▶ _Exercise_
Starting with the first line below, reproduce each line exactly until you have included the one bearing "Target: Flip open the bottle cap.".

****

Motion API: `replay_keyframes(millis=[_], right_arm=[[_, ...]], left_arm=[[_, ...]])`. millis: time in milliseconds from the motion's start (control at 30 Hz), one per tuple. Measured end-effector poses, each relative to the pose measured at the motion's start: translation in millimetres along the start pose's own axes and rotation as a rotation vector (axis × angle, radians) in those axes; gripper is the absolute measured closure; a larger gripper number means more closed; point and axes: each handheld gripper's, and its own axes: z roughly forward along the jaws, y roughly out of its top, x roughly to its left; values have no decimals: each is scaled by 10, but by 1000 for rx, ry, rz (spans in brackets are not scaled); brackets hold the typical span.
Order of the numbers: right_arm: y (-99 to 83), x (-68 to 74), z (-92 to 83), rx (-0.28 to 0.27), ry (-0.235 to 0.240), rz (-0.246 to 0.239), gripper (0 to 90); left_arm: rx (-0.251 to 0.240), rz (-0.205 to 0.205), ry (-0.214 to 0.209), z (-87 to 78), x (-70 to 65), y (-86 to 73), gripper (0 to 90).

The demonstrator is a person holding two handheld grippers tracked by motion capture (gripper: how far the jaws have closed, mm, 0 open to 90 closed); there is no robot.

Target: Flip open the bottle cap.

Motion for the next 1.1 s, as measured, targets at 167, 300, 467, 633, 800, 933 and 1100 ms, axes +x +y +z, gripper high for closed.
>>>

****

▶ _Answer space_
Motion API: `replay_keyframes(millis=[_], right_arm=[[_, ...]], left_arm=[[_, ...]])`. millis: time in milliseconds from the motion's start (control at 30 Hz), one per tuple. Measured end-effector poses, each relative to the pose measured at the motion's start: translation in millimetres along the start pose's own axes and rotation as a rotation vector (axis × angle, radians) in those axes; gripper is the absolute measured closure; a larger gripper number means more closed; point and axes: each handheld gripper's, and its own axes: z roughly forward along the jaws, y roughly out of its top, x roughly to its left; values have no decimals: each is scaled by 10, but by 1000 for rx, ry, rz (spans in brackets are not scaled); brackets hold the typical span.
Order of the numbers: right_arm: y (-99 to 83), x (-68 to 74), z (-92 to 83), rx (-0.28 to 0.27), ry (-0.235 to 0.240), rz (-0.246 to 0.239), gripper (0 to 90); left_arm: rx (-0.251 to 0.240), rz (-0.205 to 0.205), ry (-0.214 to 0.209), z (-87 to 78), x (-70 to 65), y (-86 to 73), gripper (0 to 90).

The demonstrator is a person holding two handheld grippers tracked by motion capture (gripper: how far the jaws have closed, mm, 0 open to 90 closed); there is no robot.

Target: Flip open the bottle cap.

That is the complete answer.